Quatorze millions d'exemplaires (!) vendus dans le monde en un album (Fallen, sorti en 2003), dont presque chaque morceau est devenu un tube monstrueux (qui n'a pas déjà entendu "Bring Me To Life"?), une chanteuse au talent indéniable, un style depuis incessamment copié: Evanescence, c'est tout cela à la fois, larger than life. Alors quand ce groupe, devenu en un espace très réduit de trois ans un véritable phénomène musical, sort enfin son deuxième album, The Open Door, tous les yeux se tournent de nouveau vers le groupe; le départ de Ben Moody, à l'origine guitariste, co-compositeur et co-fondateur du groupe, rajoutant à l'effet d'annonce, déjà bien énorme.

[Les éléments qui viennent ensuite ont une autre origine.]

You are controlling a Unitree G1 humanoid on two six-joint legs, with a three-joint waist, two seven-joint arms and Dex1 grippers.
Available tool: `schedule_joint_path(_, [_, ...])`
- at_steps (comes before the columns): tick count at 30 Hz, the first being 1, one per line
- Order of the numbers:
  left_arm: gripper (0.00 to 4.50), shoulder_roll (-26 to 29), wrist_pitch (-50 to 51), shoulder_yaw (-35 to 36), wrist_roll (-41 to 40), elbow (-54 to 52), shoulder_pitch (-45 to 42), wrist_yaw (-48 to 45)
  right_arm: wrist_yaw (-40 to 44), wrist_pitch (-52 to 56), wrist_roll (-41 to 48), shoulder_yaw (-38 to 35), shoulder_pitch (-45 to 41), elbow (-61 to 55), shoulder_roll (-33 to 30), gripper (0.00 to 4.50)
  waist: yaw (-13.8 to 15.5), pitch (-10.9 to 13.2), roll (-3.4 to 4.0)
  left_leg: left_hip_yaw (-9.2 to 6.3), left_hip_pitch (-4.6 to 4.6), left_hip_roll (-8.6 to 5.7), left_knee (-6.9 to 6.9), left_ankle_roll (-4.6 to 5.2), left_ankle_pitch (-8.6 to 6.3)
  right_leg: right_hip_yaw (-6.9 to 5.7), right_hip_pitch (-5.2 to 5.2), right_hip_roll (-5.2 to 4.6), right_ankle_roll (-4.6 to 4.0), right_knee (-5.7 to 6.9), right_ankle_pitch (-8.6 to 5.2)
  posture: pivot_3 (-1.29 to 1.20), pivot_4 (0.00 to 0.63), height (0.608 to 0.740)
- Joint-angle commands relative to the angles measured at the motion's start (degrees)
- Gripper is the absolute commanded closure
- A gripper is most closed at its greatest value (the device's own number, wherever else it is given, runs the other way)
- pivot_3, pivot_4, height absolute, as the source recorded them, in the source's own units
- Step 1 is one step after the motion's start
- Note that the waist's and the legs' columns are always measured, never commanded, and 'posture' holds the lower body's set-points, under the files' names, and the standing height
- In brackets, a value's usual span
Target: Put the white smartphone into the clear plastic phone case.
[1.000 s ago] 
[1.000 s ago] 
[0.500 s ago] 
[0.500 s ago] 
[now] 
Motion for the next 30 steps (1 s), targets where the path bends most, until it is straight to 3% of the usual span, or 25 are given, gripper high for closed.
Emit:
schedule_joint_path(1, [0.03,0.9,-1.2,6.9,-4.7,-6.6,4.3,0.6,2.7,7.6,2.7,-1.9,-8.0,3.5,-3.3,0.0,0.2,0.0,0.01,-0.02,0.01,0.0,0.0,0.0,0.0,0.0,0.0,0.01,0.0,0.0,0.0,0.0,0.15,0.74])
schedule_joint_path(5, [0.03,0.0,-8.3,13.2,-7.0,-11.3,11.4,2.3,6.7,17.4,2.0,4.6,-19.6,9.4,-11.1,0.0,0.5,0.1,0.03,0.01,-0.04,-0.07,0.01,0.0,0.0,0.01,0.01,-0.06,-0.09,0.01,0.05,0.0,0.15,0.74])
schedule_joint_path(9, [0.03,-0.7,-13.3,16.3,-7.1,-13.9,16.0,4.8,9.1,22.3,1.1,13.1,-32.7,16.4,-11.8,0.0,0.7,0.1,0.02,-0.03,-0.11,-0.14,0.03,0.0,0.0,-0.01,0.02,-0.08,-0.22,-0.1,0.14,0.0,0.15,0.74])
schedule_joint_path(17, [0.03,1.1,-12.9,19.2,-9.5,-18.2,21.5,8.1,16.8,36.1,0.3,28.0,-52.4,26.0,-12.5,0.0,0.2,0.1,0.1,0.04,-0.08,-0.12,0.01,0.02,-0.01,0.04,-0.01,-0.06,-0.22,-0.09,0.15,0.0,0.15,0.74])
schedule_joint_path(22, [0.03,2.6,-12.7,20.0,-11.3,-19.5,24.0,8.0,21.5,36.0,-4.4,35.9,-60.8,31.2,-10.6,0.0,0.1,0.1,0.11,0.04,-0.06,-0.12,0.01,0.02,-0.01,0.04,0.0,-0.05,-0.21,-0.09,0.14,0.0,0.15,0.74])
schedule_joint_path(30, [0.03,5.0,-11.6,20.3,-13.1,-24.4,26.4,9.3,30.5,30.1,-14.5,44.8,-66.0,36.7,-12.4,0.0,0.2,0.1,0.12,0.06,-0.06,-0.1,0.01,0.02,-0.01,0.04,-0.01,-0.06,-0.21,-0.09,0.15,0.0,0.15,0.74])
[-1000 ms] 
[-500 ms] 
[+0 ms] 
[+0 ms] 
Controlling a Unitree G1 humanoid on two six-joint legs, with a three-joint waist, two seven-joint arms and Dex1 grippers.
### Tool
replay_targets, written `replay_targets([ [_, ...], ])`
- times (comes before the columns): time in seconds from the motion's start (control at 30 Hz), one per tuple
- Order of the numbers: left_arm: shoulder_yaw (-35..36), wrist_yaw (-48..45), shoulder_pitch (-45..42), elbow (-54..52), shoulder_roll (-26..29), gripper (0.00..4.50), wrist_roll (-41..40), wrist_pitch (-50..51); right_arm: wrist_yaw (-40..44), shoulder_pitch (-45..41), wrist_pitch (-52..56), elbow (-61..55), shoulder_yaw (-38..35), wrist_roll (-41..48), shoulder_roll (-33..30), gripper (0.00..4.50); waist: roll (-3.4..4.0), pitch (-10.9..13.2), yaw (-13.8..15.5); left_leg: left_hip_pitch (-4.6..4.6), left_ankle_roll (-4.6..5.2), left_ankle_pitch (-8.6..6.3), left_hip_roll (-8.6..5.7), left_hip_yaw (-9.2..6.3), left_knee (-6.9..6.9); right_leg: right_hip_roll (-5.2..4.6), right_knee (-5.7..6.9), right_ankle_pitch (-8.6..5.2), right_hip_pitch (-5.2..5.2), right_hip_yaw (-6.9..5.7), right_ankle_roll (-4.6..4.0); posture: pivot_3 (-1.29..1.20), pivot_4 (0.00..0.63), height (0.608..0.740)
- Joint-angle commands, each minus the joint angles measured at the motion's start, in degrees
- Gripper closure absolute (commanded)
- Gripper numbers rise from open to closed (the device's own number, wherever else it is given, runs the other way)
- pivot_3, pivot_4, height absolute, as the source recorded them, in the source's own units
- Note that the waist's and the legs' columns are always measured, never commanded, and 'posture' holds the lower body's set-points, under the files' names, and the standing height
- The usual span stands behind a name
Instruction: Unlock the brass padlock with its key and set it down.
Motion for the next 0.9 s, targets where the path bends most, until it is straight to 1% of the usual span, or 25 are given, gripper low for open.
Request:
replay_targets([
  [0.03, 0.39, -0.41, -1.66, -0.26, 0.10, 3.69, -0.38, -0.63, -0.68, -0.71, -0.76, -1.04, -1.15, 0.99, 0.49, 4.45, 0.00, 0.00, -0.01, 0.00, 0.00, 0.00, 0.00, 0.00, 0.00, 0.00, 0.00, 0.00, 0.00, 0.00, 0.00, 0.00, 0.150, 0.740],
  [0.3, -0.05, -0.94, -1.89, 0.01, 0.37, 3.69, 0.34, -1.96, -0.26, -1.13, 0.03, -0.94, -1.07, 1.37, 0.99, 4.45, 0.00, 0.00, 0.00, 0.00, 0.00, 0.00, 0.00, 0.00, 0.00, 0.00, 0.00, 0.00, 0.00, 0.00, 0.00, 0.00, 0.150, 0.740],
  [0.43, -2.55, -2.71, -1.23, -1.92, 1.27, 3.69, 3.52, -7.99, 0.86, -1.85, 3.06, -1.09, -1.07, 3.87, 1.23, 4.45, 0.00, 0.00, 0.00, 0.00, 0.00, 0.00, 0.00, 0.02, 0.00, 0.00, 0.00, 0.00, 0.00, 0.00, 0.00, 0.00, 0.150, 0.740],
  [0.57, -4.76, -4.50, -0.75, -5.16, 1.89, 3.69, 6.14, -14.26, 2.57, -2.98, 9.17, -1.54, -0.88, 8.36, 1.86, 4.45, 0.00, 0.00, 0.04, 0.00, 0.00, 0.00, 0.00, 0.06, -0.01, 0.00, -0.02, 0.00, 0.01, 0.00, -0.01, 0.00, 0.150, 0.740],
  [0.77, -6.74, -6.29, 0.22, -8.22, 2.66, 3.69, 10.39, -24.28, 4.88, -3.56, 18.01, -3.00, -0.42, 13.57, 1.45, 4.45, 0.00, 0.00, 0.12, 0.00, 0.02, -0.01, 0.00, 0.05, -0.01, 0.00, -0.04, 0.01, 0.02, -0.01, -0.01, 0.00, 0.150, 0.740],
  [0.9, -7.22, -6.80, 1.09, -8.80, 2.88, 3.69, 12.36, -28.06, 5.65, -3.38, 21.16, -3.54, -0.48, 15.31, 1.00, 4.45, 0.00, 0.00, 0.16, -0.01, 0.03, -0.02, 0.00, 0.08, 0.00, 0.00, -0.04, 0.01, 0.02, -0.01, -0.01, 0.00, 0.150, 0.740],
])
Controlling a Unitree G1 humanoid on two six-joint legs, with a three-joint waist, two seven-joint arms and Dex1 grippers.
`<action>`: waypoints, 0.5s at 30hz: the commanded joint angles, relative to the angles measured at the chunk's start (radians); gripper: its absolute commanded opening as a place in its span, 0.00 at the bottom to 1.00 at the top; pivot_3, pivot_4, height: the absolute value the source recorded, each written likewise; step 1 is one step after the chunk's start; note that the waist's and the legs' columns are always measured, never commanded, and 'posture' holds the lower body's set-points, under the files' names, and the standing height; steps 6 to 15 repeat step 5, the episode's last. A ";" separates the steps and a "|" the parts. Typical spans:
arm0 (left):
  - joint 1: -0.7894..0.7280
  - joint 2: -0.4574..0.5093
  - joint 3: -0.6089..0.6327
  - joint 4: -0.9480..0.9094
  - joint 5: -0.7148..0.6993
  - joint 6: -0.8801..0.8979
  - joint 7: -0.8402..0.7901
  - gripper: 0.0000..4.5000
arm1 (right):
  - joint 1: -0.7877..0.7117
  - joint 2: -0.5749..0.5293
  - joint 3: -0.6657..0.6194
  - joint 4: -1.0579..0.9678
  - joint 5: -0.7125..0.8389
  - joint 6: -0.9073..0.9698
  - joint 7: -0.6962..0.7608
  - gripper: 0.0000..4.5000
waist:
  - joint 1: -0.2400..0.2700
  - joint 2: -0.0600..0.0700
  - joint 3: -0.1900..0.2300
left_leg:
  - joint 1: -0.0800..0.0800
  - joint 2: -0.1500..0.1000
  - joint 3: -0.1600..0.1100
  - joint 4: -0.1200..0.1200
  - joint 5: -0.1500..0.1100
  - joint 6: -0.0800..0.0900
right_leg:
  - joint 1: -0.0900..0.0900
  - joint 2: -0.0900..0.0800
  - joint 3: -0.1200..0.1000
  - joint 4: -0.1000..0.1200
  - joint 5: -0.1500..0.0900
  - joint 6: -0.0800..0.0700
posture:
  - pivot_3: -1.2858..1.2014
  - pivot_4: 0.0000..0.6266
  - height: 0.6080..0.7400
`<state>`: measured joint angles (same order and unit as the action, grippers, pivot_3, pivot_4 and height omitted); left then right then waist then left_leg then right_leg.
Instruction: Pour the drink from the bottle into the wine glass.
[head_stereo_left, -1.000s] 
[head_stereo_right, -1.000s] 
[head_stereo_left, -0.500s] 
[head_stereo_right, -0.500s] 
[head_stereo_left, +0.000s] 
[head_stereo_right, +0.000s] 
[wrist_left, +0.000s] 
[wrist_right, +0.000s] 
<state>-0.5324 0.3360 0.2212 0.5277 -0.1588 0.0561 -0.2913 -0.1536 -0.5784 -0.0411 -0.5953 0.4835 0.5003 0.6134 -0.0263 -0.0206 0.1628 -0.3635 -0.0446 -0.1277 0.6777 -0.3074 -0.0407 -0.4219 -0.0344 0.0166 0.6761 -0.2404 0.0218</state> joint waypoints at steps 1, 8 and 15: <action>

Amy Lee s'est donc chargée des principales compositions de ce second album, en collaboration avec Terry Balsamo, et le tout, chaperonné par un Dave Fortman revenu aider ses petits protégés, sonne plus mature, réfléchi et surtout plus homogène. Oui vous allez certainement lire ou entendre probablement cela dans tous les médias. Mais le fait est... que c'est la stricte vérité! Bien sûr, ce n'est pas avec The Open Door qu'Evanescence va rencontrer l'estime de l'underground metal (voilà un amalgame trop souvent entendu!), je dirais même qu'il va accentuer les animosités. Oui, "Call Me When You're Sober" est un pur produit formaté (qui ne reflète pas du tout le disque, mais alors pas du tout), oui, les guitares se font moins agressives que sur Fallen ou même sur leur premier EP, Origin (que je vous conseille d'écouter sur le champ, car il contient quelques pépites méconnues), oui, les paroles de l'ensemble du disque, bien qu'assez introspectives, sont le plus souvent en décalage avec le style pratiqué ici. Et alors?
Plus aéré et moins direct (ces arrangements sur "Lacrymosa", sur le sublime refrain de "The Only One", sur "Lose Control": en un mot, grandioses), Evanescence est enfin conscient de ce qu'il peut réaliser, plus clair dans sa démarche (The Open Door est un véritable album, au tracklisting étudié, non une collection de tubes imbriqués les uns à la suite des autres), ce second album n'est clairement pas plus "indépendant" au sens musical du terme dans l'esprit, mais se trouve quelque part entre rock puissant calibré et pop/rock mélanco-gothique et risque bien, au vu des genres abordés, de rassembler à nouveau un maximum de suffrages. Amy Lee a réussi à faire traverser la tempête à son groupe, en proposant un album dans la continuité du précédent, tout en retravaillant parfaitement les aspects inhérents au syndrôme du premier album.
En clair, The Open Door est un album réussi, procurant un plaisir non feint une fois les petits défauts occultés (la linearité d'Amy Lee dans ses lignes de chant, parfois un petit manque de "pêche", l'absence de réelle innovation) et qui, au risque d'en décevoir quelques uns, n'est certainement pas un album commercial au sens primaire du terme. En fait, il faut comprendre qu'Evanescence fait du Evanescence, et que tout ce petit monde musical propre au style suit derrière, pour enfin apprécier à sa juste valeur ce groupe bourré de talent. Maintenant, on pourra toujours critiquer la manière d'utiliser ce talent.